On March 19, 2020, we entered into an amendment to the Senior Secured Promissory Note
dated September 27, 2019 issued to Oasis Capital, LLC (the “Oasis Note”). Under the amendment, the maturity date of
the Oasis Note was extended from March 27, 2020 to June 28, 2020. In exchange for such extension, the outstanding principal amount
of the Oasis Note was increased by $300,000, such that, as of the effective date of the amendment, the outstanding principal amount
owed under the Oasis Note was $980,833. Under the amendment, through March 26, 2020, the holder waived its rights under the Oasis
Note to have the Oasis Note repaid from the proceeds of any financing consummated by us. In exchange for such waiver, we issued
30,000 shares of common stock to the holder. The Company and the investor further agreed to extend the due date to July 15, 2020
and then agreed to extend to September 30, 2020. Effective September 30, 2020, the investor and the Company agreed to extend the
due date of the note to March 31, 2021.
During the three months ended September 30, 2020, the Company entered into two amendments
to the Amended and Restated Senior Secured Promissory Note dated September 28, 2018, issued to L2 Capital, LLC. Under the amendments,
the maturity date of the note was extended from July 15, 2020 to September 30, 2020 and then again extended the due date of the
note to March 31, 2021.
During the three months ended September 30, 2020, the Company entered into two amendments
to the Senior Secured Promissory Note dated September 27, 2019 issued to Oasis Capital, LLC. Under the amendments, the maturity
date of the note was extended from July 15, 2020 to September 30, 2020 and again to March 31, 2021. In exchange for such extensions,
the outstanding principal amount of the note was increased by a total of $1,035,000. As of September 30, 2020, the outstanding
principal amount owed under the note was $2,015,833. Further, the parties agreed that effective September 30, 2020, the note shall
be convertible into shares of the Company’s common stock, at a price equal to 70% of the lowest VWAP (as defined in the note)

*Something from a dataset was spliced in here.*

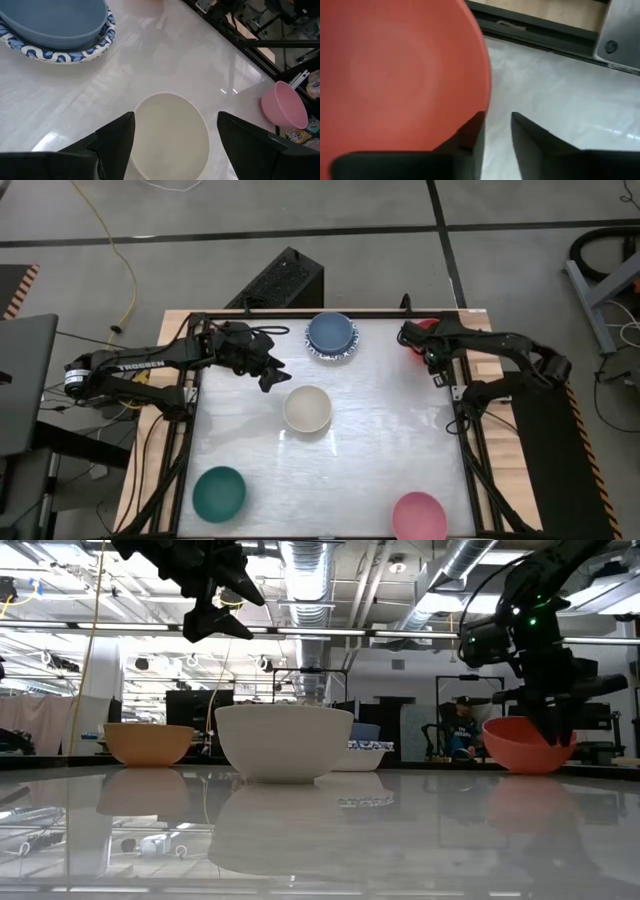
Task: Nest bowls inside each other
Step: Stack the orange bowl on top of the blue bowl
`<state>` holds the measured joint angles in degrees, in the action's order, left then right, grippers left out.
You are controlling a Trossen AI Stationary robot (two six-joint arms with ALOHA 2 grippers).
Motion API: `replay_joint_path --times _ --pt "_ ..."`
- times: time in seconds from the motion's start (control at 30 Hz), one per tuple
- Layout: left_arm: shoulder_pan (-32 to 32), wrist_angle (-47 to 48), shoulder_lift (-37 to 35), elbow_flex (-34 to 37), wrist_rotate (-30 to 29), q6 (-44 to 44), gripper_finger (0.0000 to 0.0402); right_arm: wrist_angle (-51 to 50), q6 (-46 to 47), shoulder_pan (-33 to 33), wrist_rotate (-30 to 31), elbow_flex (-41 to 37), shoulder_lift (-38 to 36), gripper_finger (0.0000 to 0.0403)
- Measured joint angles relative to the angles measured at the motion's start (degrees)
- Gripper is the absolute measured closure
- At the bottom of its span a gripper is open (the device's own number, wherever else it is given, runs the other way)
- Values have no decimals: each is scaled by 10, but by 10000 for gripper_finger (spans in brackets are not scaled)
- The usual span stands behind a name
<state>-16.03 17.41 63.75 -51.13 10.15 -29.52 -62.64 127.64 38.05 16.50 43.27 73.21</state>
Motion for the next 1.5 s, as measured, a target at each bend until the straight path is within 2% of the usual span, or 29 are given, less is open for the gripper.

of the Company’s common stock during the twenty (20) Trading Day (as defined in the note) period ending on either (i) the
last complete Trading Day prior to the conversion date or (ii) the conversion date, as determined by the holder in its sole discretion
upon such conversion (subject to adjustment).
During the three months ended September 30, 2020, the Company entered into two amendments
to the Senior Secured Promissory Note dated February 5, 2020 issued to Oasis Capital, LLC. Under the amendments, the maturity date
of the note was amended to September 30, 2020 and then extended to March 31, 2021. In exchange for such extensions, the outstanding
principal amount of the note was increased by a total of $517,500, such that, as of the effective date of the amendment, the outstanding
principal amount owed under the note was $1,967,500. Further, the parties agreed that the note shall be convertible into shares
of the Company’s common stock at a price equal to 70% of the lowest VWAP (as defined in the note) of the Company’s
common stock during the twenty (20) Trading Day (as defined in the note) period ending on either (i) the last complete Trading
Day prior to the conversion date or (ii) the conversion date, as determined by the holder in its sole discretion upon such conversion
(subject to adjustment).
Off-Balance Sheet Arrangements
We have not engaged in any off-balance sheet activities as defined in Item 303(a)(4) of Regulation
S-K.
Accounting Standards and Recent Accounting Developments
See Note 1 - Summary of Significant Accounting Policies to the unaudited, Condensed
Consolidated Financial Statements of this Quarterly Report on Form 10-Q for a discussion of recent accounting developments.